Курсанты, ветераны и милиционеры закрывали рты ладонями и отворачивались, но некоторые принялись ходить по залу, что-то выискивая, чем безумно раздражали. Я подвёл моё биологическое тело – отвратительно медленное, глупое и неповоротливое – к депутату, сохранившему сознание.
Впрочем, я не мог назвать его везунчиком: из уха полного мужчины в очках вытекала струйка крови, а живот представлял собой жуткое зрелище – лохмотья ткани вперемешку с плотью. Совершенно точно ему осталось недолго.
– Это он! – вскрикнул несчастный и визгливо захохотал. – Это он!
Мы огляделись.
– Кто? – спросил я сотней глоток сразу и, увидев неподдельный ужас в глазах живого мертвеца, повторил биологическим телом: – Кто это?!
– Он!.. – депутат закашлялся. – Он сейчас… Он!.. – снова приступ кашля, кровавая пена изо рта. Месиво, в которое был превращён живот, мерзко зашевелилось.
– Гадость…
– Что-то наверху! – заверещал Палыч. – Наверху что-то!
– Что именно и где? – снова рыкнул я не по рации, едва не спровоцировав у начальника инсульт.

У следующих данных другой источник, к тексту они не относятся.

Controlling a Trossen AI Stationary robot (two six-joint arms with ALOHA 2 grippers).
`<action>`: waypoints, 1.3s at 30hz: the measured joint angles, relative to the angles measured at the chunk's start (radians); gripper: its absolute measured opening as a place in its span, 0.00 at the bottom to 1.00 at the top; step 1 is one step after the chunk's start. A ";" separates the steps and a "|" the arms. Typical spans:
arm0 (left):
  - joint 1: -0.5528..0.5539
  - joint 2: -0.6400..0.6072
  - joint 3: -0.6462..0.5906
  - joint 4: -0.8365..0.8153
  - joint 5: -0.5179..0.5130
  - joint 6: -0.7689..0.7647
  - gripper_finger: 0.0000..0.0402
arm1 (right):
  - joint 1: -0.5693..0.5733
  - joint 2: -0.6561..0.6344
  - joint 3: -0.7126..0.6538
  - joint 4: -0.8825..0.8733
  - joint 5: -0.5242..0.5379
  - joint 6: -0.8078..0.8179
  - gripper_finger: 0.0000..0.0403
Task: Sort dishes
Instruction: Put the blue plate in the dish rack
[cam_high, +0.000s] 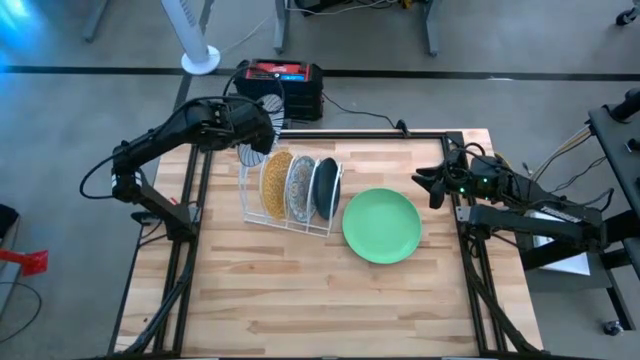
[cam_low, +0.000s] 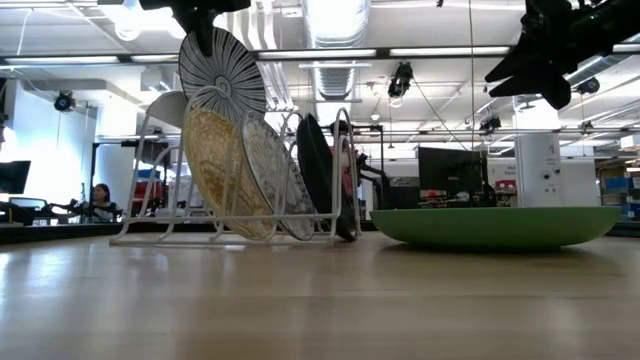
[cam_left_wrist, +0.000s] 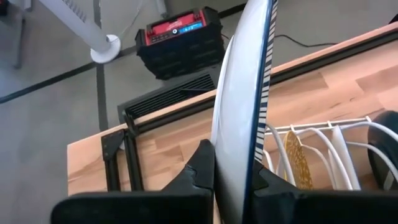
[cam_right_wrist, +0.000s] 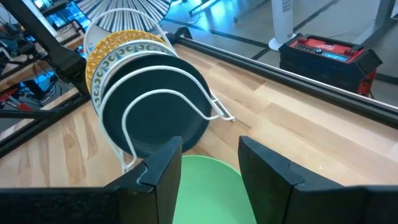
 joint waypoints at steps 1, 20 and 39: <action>-0.008 0.000 -0.003 0.000 -0.009 -0.008 0.00 | 0.000 0.001 -0.002 -0.001 0.000 0.000 0.38; -0.043 0.001 -0.075 0.010 -0.034 -0.063 0.00 | 0.011 0.271 -0.173 0.648 -0.232 0.161 0.30; -0.066 0.001 -0.075 0.010 -0.055 -0.055 0.00 | 0.012 0.824 0.073 0.749 -0.200 -0.729 0.42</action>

– Статуя Ленина! Самый верх! Там телекоммуникационное оборудование, мы только что зафиксировали какой-то сигнал! И что-то после него мне как-то поплохело…
– Кофе пить меньше надо, – не удержался я от колкости. – Что за сигнал? У тебя же есть авиация, разнеси статую к едрене фене!

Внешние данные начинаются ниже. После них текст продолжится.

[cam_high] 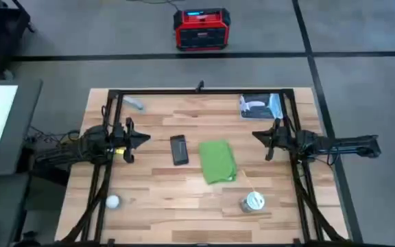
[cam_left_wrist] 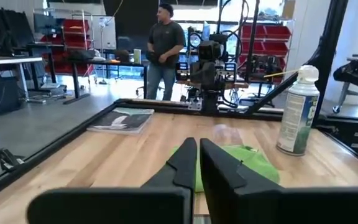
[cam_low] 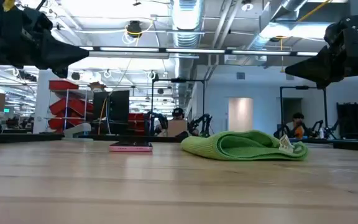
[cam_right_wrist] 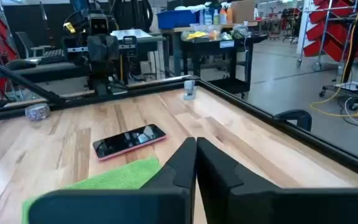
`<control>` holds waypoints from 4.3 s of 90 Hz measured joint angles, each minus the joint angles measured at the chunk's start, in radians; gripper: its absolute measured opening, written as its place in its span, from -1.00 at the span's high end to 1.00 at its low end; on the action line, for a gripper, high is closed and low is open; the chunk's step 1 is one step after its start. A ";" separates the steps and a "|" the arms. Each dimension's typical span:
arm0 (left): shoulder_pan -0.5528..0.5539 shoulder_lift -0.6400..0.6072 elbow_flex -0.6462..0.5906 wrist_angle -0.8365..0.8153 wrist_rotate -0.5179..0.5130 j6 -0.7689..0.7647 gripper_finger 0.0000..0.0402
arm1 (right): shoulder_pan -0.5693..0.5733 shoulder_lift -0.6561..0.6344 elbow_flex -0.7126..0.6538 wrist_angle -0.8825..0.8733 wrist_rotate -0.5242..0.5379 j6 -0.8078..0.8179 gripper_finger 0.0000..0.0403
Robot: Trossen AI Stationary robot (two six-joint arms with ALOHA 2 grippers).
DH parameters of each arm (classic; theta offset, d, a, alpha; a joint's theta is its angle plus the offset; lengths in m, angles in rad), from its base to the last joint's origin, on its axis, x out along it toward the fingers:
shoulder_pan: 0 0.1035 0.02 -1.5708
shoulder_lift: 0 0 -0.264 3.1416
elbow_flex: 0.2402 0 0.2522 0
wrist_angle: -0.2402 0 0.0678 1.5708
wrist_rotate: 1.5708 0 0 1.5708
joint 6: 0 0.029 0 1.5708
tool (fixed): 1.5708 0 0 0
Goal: Apply microfiber cloth
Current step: Spray the cellphone using the cleaning bottle
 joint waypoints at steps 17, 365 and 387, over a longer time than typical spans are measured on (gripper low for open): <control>0.000 0.000 0.000 0.010 0.000 -0.005 1.00 | 0.000 0.000 0.000 0.000 0.000 0.000 1.00; -0.096 1.168 0.321 0.120 -0.225 -0.338 0.50 | -0.095 0.258 0.004 0.161 -0.134 0.107 1.00; -0.043 1.168 0.321 0.073 -0.225 -0.431 0.48 | -0.095 0.552 0.132 0.228 -0.151 0.064 1.00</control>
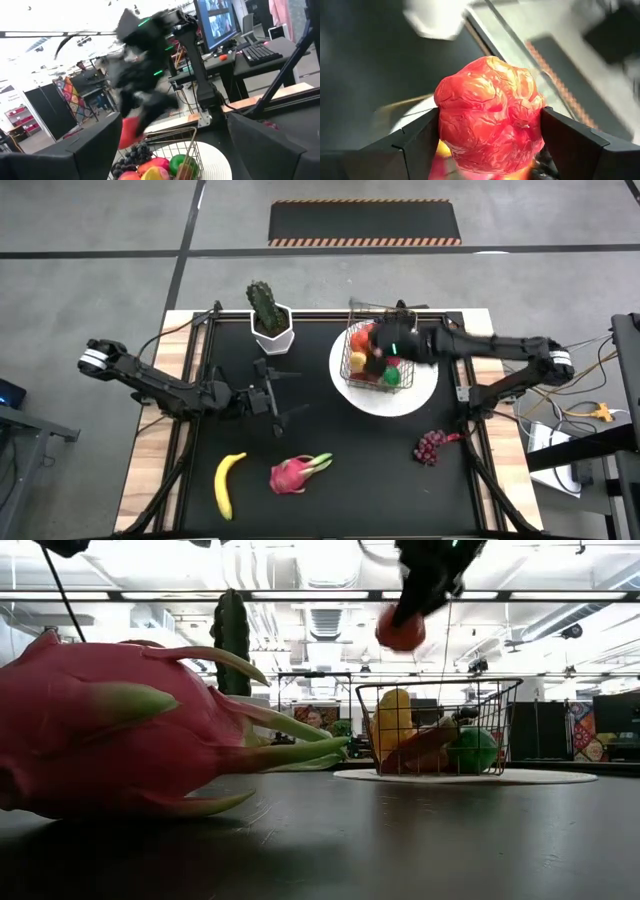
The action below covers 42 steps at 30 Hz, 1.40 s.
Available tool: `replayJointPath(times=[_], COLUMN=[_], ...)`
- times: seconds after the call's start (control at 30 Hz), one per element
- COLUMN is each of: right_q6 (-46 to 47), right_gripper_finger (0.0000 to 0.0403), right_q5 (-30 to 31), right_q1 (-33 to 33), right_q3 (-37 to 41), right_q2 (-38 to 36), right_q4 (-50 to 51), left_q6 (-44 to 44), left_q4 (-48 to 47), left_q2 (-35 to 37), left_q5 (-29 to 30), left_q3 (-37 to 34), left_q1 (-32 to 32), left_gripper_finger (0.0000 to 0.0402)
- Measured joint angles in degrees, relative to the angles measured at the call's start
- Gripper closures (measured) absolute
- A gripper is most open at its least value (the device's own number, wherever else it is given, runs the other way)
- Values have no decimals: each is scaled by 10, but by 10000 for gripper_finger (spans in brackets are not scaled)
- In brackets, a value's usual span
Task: Build produce basket
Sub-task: Put the tangerine into the wire basket, then put the banana into the wire basket
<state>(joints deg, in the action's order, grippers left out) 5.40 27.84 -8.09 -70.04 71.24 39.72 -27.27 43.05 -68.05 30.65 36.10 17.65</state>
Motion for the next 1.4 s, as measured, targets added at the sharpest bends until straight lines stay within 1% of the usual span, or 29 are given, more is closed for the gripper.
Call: replayJointPath(times=[0.13,0.23,0.3,0.43,0.53,0.67,0.83,0.97,1.1,1.2,1.3,1.4], right_q6=[-3,-21,-30,-34,-38,-41,-50,-49,-33,-14,10,29], right_gripper_finger=[100,100,100,100,97,73,42,38,38,37,37,37], right_q5=[-71,-140,-180,-189,-188,-188,-188,-188,-188,-189,-189,-189], right_q1=[-141,-214,-240,-261,-263,-262,-262,-261,-248,-216,-158,-76], right_q3=[4,5,4,-2,-6,-10,-30,-58,-76,-58,-13,53], right_q2=[37,75,99,135,154,173,186,170,130,76,12,-54], right_q4=[-13,-40,-49,-49,-56,-72,-63,-32,24,47,46,-1], left_q6=[12,15,18,61,122,175,195,203,236,281,341,396], left_q4=[-1,-2,-1,-2,-18,-57,-63,-64,-64,-60,-61,-61], left_q2=[-2,-2,-2,-2,-2,-3,-3,-3,-19,-42,-68,-97], left_q5=[0,0,0,-1,-3,-3,-4,-4,-4,-6,-6,-6], left_q3=[0,0,0,0,0,0,0,0,0,0,1,10], left_q1=[1,1,3,6,7,12,19,22,25,29,37,51], left_gripper_finger=[57,57,57,57,57,57,57,57,57,57,57,57])
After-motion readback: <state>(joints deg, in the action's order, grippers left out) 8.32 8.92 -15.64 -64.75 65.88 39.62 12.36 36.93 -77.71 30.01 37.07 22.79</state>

– Стрелять в голову Ленину на виду у всего Союза? Сдурел?!
– А ты хочешь, чтобы этот сигнал на нас какую-нибудь хрень типа ракет навёл?
– У него там заложники!
– Да какая уже разница?!
– Майор Иванов! – отчеканил Палыч. – Это приказ! Нельзя стрелять в Ленина, это же долбаный символ! И заложники, на минуточку, живые люди! Приказываю взять статую, а то чёрт знает что… А-а-а! – фраза оборвалась на полуслове.

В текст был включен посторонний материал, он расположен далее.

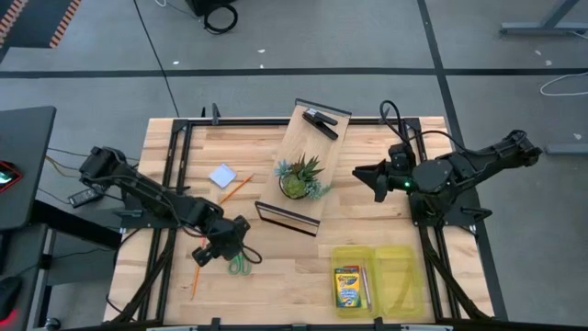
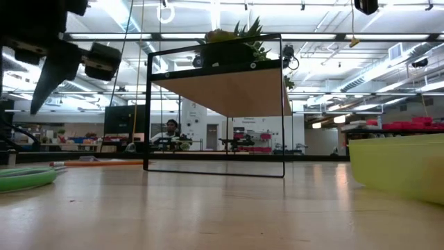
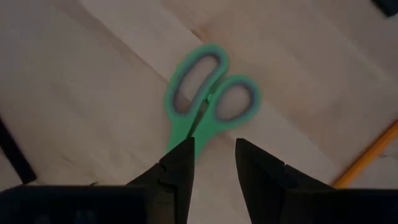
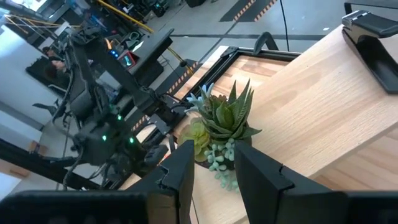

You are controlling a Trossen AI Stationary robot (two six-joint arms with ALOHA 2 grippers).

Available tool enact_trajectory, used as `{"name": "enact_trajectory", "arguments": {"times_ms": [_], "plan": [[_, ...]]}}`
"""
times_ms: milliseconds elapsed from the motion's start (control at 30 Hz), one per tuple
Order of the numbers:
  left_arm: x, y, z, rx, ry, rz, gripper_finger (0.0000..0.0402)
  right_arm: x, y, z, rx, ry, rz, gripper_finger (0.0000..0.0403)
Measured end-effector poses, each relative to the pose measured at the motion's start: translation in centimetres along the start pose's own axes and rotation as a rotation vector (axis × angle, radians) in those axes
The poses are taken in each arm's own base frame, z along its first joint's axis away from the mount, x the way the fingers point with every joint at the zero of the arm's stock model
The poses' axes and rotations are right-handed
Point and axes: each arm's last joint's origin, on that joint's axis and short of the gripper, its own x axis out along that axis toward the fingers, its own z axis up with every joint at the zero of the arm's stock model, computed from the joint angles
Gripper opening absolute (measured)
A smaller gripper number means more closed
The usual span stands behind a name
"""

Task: Pack school essentials
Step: Put the green scissor into the yellow supply box

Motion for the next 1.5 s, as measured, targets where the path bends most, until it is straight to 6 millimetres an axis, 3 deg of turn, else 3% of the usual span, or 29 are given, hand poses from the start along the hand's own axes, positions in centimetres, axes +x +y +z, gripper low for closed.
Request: {"name": "enact_trajectory", "arguments": {"times_ms": [167,633,900,1233,1500], "plan": [[1.5,-0.3,0.1,0.153,0.078,0.011,0.0128,0.0,0.0,0.0,0.011,-0.015,-0.011,0.0119],[4.2,0.3,-0.1,0.383,0.201,0.031,0.0214,0.0,0.0,0.0,0.007,-0.014,-0.012,0.0119],[4.4,0.5,0.3,0.356,0.176,0.080,0.0224,0.0,-0.1,0.0,-0.004,-0.014,-0.013,0.0119],[4.7,0.5,0.2,0.341,0.185,0.075,0.0294,0.0,-0.1,0.0,-0.012,-0.013,-0.014,0.0119],[5.4,0.4,-0.5,0.348,0.172,0.082,0.0295,0.0,-0.1,0.0,-0.015,-0.013,-0.014,0.0119]]}}
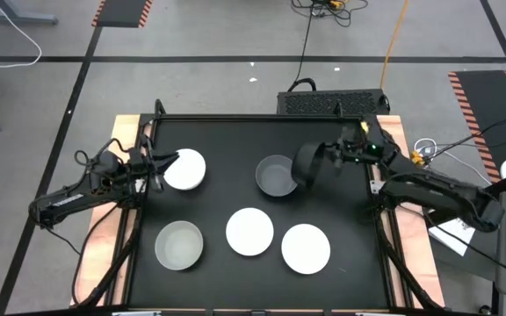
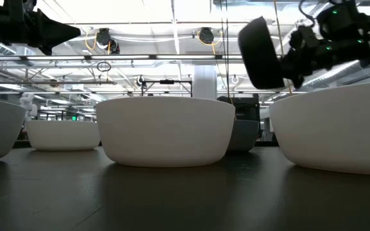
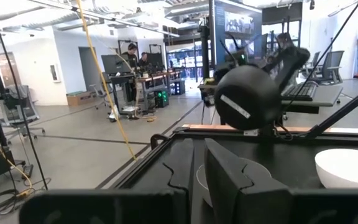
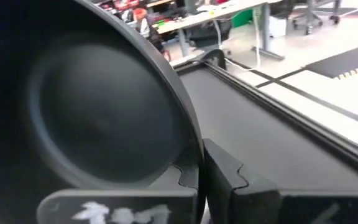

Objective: Nest bowls inside each other
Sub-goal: Stack the black bowl on the top gray bowl

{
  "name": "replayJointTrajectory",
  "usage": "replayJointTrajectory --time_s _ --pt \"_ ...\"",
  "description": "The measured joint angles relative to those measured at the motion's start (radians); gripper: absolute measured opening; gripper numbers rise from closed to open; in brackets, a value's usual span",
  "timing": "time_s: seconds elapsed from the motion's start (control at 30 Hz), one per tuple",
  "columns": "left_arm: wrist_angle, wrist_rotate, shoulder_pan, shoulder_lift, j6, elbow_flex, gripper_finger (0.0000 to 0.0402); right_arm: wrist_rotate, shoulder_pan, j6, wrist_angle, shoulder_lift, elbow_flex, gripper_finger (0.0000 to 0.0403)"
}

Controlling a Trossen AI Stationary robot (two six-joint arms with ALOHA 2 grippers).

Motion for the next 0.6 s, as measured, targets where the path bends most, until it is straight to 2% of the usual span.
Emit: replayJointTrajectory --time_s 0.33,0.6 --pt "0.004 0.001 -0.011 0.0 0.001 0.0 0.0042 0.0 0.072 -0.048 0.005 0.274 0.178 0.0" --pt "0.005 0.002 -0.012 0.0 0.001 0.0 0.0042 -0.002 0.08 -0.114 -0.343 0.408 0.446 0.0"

– Что такое?! – быстро спросил я.
– Голова… – простонал Палыч и матерно выругался. Обернувшись, я увидел, что остальные люди тоже шатались. Ветераны оседали на пол и кресла, молодёжь из числа курсантов выглядела пободрей, но всё равно на глазах зеленела. Лучше всех смотрелись спецы – даже не шелохнулись.